## Task
The job is to output exactly the lines that run from the start of the entries through the line containing "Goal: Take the", pictures omitted.
(Supplied data)
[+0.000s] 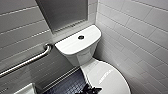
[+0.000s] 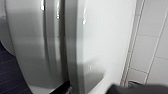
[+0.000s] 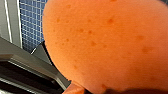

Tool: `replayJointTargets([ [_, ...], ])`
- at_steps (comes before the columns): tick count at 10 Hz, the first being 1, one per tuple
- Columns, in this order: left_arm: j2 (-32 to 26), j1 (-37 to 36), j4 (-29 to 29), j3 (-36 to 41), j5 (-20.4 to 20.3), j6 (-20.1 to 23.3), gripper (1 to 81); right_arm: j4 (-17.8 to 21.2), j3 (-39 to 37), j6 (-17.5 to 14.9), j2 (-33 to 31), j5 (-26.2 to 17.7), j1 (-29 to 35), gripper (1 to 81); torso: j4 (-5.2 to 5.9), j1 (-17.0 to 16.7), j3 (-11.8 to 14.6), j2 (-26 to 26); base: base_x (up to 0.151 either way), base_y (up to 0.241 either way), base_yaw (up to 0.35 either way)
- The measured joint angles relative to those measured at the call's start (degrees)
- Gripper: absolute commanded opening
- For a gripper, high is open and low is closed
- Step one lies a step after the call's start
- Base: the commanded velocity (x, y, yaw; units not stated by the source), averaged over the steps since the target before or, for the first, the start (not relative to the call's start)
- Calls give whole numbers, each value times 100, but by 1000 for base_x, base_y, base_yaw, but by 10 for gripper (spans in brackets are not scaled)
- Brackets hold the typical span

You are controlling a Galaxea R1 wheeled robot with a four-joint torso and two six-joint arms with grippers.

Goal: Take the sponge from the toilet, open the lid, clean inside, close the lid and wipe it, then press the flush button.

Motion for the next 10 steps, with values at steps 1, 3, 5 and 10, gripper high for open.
replayJointTargets([
  [1, -83, -22, 0, 146, 29, -2, 811, 0, 0, 2, 0, -2, 0, 10, 0, 0, 0, 0, 0, 0, 0],
  [3, -132, -52, 0, 235, 68, -4, 811, -2, -11, 2, 2, -9, 0, 10, 0, 0, 0, 0, 0, 0, 0],
  [5, -143, -55, 0, 262, 71, -4, 811, -4, -44, 2, 16, -9, 0, 10, 0, 0, -2, 0, 0, 0, 0],
  [10, -449, -149, -2, 836, 112, -6, 811, -4, -52, 2, 35, -12, 18, 10, 0, 0, -2, 0, 0, 0, 0],
])
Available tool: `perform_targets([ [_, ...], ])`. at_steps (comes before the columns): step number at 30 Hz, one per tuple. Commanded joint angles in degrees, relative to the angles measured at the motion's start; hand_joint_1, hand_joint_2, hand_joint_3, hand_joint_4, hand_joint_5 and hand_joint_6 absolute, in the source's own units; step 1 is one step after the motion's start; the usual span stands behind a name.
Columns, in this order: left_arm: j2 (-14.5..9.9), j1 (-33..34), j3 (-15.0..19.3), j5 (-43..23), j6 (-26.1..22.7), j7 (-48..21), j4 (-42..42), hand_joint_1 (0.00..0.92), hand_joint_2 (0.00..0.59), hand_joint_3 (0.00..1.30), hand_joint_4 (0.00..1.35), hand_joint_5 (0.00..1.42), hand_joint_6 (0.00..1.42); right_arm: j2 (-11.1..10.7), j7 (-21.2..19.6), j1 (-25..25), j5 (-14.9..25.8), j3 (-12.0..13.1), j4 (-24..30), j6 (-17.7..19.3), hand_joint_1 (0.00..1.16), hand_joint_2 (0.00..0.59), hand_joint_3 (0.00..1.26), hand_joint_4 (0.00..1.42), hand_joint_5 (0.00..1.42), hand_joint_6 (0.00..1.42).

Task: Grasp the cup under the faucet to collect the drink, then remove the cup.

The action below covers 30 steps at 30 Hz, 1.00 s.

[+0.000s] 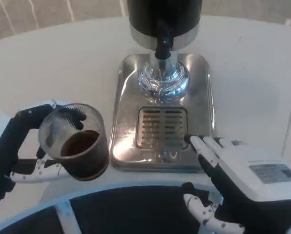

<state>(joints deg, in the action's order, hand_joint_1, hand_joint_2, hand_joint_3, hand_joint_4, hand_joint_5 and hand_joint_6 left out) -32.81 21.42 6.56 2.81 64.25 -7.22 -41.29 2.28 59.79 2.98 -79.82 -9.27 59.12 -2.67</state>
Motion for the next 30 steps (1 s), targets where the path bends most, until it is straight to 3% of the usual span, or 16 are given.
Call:
perform_targets([
  [1, -1.0, -2.5, 2.1, -2.5, 0.2, -0.8, 4.2, 0.631, 0.000, 0.95, 1.12, 1.35, 0.87, 1.3, -1.5, 0.9, -0.5, -0.3, 0.9, 1.7, 0.15, 0.530, 0.00, 0.00, 0.00, 0.00],
  [15, -0.9, -12.1, 5.0, -6.8, -0.5, -5.0, 15.4, 0.635, 0.000, 0.95, 1.14, 1.35, 0.88, 4.2, -6.4, 6.9, -1.4, -1.5, 0.9, 6.4, 0.16, 0.537, 0.00, 0.00, 0.00, 0.00],
  [30, -0.7, -21.0, 6.5, -9.1, 0.2, -8.8, 22.9, 0.635, 0.000, 0.95, 1.14, 1.35, 0.89, 4.0, -7.4, 8.7, 0.4, -0.5, 0.9, 8.4, 0.16, 0.537, 0.00, 0.00, 0.00, 0.00],
])
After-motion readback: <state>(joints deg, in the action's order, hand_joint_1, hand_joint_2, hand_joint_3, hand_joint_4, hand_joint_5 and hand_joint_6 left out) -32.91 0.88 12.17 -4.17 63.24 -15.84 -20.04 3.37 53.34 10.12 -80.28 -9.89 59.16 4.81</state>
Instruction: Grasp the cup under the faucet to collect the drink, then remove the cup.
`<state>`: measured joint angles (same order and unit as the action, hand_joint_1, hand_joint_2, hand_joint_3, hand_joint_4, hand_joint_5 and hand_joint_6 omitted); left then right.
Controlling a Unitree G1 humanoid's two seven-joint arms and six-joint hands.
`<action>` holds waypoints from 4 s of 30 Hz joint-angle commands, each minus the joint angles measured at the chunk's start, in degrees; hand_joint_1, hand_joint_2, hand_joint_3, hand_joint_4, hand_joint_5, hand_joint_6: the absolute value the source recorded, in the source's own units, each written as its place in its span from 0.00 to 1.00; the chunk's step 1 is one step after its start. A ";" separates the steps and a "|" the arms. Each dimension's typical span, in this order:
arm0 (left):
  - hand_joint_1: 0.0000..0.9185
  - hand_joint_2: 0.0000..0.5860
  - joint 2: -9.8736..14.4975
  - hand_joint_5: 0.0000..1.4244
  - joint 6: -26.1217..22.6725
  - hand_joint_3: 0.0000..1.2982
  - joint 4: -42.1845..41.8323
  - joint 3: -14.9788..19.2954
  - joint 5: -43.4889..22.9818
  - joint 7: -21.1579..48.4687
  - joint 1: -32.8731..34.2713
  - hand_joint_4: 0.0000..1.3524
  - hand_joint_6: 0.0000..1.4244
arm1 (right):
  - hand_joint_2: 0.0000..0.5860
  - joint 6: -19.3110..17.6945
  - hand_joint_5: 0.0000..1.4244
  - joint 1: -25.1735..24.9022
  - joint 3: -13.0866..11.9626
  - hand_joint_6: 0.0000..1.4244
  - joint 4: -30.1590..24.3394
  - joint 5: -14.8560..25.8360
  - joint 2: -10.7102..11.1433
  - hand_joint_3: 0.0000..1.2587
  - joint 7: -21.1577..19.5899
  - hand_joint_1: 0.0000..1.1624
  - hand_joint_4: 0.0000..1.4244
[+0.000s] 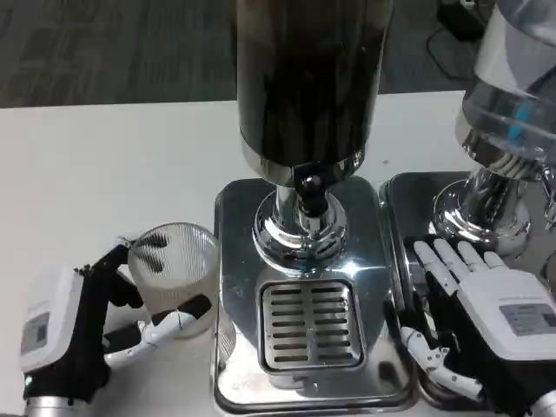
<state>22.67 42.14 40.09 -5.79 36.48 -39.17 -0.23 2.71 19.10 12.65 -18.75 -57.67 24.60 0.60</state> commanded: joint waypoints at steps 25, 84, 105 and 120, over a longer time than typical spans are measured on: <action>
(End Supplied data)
## Solution
[+0.000s] 
[+0.000s] 
[+0.000s] 

Tool: `replayJointTargets([ [_, ...], ])`
- at_steps (comes before the columns): tick count at 10 Hz, the first being 1, one per tuple
- Columns, in this order: left_arm: j2 (-32 to 26), j1 (-37 to 36), j4 (-29 to 29), j3 (-36 to 41), j5 (-20.4 to 20.3), j6 (-20.1 to 23.3), gripper (1 to 81); right_arm: j4 (-17.8 to 21.2), j3 (-39 to 37), j6 (-17.5 to 14.9), j2 (-33 to 31), j5 (-26.2 to 17.7), j1 (-29 to 35), gripper (1 to 81); torso: j4 (-5.2 to 5.9), j1 (-17.0 to 16.7), j3 (-11.8 to 14.6), j2 (-26 to 26); base: base_x (up to 0.151 either way), base_y (up to 0.241 either way), base_yaw (up to 0.35 either way)
- The measured joint angles relative to those measured at the call's start (degrees)
- Gripper: absolute commanded opening
- For a gripper, high is open and low is closed
- Step one lies a step after the call's start
- Base: the commanded velocity (x, y, yaw; units not stated by the source), averaged over the steps since the target before or, for the first, the start (not relative to the call's start)
- Calls give whole numbers, each value times 100, but by 1000 for base_x, base_y, base_yaw, but by 10 for gripper (spans in brackets are not scaled)
- Brackets hold the typical span

You are controlling a Galaxea R1 wheeled robot with a four-joint torso and two six-joint arms with grippers.

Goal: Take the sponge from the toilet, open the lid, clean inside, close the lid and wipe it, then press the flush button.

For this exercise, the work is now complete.